Indien men in beide landen als (fiscaal) inwoner wordt aangemerkt dan wordt aan de hand van een zogenaamde tie-breaker in artikel 4, lid 2 van het Belastingverdrag met Malta bepaald van welk land men inwoner is en aan welk land uiteindelijk het heffingsrecht van belasting toekomt.
[Belanghebbende] werkt sinds 1 augustus 2013 op Malta en beschikt daar over een appartement en een bedrijfsauto. Uw cliënt geeft aan dat hij er, in het bijzonder vanwege zijn in Nederland wonende ouders, tot 1 september 2015 naar streefde om 1 keer per maand Nederland te bezoeken. Uw cliënt verbleef geregeld ook in Nederland. Uw cliënt schetst dat de reisfrequente is gedaald en dat het middelpunt van zijn levensbelangen en die van zijn echtgenote vanaf 1 september 2015 meer en meer op Malta is komen te liggen.
Er is ten aanzien van deze aspecten, en dat zijn aspecten welke aan voornoemde bepaling worden getoetst, sinds enkele maanden kennelijk sprake van een verandering. Ik kan mijn oordeel derhalve niet baseren op de omstandigheden in het verleden. Een periode van enkele maanden is in dit verband te kort. Ik acht het van belang dat over de bedoelde aspecten voor de toekomst verifieerbare duidelijkheid bestaat en dat een en ander kan worden vastgesteld. Dat is nu niet het geval.

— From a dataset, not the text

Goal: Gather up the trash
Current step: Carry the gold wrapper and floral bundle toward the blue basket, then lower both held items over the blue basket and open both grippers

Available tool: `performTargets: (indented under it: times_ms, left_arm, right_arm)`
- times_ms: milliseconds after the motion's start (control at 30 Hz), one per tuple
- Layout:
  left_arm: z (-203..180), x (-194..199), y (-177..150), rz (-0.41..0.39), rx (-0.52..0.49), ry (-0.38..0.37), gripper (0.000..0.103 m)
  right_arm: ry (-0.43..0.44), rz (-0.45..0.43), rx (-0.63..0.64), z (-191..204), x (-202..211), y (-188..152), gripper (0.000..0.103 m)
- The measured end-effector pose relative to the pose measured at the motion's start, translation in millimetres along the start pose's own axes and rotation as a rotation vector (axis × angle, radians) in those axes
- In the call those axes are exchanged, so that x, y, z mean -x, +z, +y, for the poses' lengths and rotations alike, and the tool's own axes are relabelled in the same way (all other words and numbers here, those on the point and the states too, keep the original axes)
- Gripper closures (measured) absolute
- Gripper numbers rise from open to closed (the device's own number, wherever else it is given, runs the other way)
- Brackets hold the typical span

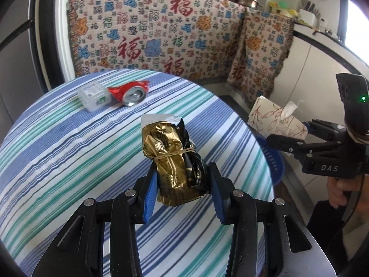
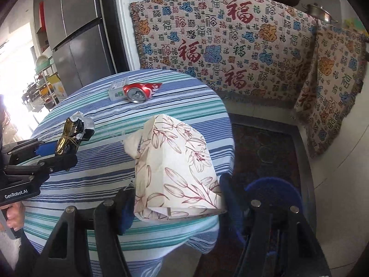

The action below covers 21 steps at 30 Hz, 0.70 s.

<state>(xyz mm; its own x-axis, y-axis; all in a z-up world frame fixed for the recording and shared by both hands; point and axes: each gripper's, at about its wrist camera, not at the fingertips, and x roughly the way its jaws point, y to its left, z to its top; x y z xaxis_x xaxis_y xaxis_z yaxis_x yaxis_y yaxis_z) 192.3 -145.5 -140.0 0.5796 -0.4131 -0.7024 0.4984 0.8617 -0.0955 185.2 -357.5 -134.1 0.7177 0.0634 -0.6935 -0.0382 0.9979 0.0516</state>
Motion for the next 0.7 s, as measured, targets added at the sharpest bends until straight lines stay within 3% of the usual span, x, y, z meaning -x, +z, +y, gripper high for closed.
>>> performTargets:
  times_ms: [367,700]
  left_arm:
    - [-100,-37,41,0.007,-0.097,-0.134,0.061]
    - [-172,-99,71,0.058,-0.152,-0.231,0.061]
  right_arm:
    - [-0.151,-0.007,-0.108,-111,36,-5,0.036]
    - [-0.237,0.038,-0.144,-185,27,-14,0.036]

In deze situatie kan ik u vooraf geen zekerheid bieden en geef ik geen verdragsverklaring af. In de sfeer van de Inkomstenbelasting kan na afloop van het jaar 2016, dus achteraf, de (fiscale) woonplaats wel worden vastgesteld. Wellicht dat mijn collega van de inkomstenbelasting uw cliënt op dat moment voor het jaar 2016 en voor volgende jaren zekerheid kan bieden.